**TASK PROMPT**:
If a line in the data below includes the string "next", please return a copy of it.

**THE RECORDS**:
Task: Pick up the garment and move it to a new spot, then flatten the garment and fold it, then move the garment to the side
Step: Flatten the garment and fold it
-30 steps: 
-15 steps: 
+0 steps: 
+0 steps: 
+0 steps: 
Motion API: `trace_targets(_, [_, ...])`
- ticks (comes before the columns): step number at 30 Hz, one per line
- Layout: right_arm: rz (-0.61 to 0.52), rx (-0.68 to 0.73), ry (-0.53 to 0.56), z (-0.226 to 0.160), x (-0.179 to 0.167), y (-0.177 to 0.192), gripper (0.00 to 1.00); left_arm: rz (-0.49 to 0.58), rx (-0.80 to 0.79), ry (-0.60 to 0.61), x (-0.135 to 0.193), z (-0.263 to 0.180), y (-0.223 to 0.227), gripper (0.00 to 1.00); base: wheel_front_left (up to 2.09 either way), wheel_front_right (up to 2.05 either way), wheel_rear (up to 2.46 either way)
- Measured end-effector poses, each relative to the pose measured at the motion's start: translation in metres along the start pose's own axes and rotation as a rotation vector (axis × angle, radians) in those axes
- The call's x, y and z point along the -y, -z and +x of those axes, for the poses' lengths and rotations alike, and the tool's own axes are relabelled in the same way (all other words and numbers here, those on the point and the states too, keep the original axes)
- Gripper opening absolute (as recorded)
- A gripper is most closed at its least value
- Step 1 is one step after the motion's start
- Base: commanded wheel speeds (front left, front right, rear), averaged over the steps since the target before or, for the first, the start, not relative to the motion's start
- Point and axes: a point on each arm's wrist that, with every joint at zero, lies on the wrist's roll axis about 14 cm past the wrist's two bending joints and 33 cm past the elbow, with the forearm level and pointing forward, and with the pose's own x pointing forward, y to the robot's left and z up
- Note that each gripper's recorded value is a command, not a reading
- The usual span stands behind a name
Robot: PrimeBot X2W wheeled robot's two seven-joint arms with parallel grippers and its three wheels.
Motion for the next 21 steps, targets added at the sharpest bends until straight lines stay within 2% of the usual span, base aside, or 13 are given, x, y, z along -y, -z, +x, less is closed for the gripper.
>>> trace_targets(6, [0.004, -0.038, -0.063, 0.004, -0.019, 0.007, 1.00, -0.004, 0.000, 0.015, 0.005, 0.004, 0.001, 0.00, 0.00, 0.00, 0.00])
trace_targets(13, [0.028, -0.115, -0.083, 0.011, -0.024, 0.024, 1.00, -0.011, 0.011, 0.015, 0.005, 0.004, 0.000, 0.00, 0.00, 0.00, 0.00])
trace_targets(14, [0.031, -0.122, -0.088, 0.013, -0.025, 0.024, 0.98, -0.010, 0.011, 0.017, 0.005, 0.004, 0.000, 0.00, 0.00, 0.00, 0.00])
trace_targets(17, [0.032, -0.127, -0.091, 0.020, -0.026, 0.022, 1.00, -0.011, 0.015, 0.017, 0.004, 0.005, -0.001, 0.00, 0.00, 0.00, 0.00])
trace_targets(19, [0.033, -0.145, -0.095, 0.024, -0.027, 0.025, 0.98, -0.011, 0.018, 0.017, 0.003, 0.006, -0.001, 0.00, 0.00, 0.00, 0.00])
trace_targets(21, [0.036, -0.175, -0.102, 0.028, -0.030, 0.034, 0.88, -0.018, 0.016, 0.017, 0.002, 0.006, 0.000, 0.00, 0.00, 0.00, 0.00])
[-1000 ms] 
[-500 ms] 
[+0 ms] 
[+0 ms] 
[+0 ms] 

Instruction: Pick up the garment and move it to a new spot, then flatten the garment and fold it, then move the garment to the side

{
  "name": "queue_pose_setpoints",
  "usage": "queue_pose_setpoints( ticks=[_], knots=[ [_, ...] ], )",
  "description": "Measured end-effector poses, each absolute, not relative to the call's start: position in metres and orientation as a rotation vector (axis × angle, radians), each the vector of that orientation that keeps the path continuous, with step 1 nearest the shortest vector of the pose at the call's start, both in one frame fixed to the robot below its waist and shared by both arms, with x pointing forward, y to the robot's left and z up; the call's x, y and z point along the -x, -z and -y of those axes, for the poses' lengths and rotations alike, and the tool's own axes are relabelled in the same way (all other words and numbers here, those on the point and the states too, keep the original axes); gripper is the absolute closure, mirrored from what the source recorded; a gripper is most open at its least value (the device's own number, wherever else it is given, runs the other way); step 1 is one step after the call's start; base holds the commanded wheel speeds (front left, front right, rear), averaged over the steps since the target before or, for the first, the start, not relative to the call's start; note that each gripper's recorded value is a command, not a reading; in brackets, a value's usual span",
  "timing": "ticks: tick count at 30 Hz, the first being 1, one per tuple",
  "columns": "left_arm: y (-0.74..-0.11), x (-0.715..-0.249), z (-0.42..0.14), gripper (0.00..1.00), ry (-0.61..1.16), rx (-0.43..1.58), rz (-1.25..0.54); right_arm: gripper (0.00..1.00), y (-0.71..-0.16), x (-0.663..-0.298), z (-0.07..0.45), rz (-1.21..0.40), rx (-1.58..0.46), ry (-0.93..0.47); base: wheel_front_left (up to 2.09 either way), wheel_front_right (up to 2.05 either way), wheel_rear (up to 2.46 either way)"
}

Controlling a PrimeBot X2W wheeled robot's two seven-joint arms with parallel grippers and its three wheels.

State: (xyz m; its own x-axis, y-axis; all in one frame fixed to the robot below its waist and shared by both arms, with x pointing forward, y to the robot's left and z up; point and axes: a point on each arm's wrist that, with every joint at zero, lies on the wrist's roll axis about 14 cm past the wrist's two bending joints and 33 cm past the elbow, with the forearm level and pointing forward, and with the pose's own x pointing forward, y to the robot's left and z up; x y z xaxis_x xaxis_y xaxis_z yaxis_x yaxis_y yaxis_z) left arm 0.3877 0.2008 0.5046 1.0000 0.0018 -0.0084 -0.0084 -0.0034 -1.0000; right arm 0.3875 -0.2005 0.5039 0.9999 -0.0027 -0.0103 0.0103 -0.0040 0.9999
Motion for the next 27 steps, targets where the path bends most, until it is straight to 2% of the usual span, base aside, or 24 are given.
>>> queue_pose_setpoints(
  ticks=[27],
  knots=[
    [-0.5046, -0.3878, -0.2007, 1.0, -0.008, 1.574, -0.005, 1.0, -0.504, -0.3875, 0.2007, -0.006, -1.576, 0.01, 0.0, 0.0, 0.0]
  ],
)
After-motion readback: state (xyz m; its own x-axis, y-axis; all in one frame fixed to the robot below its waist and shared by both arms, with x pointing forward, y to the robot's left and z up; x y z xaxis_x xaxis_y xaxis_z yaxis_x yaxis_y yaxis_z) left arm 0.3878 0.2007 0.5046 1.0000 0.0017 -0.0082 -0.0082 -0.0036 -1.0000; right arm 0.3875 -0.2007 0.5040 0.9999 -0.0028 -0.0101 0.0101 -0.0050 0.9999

**RESULT**:
Motion for the next 21 steps, targets added at the sharpest bends until straight lines stay within 2% of the usual span, base aside, or 13 are given, x, y, z along -y, -z, +x, less is closed for the gripper.
Motion for the next 27 steps, targets where the path bends most, until it is straight to 2% of the usual span, base aside, or 24 are given.

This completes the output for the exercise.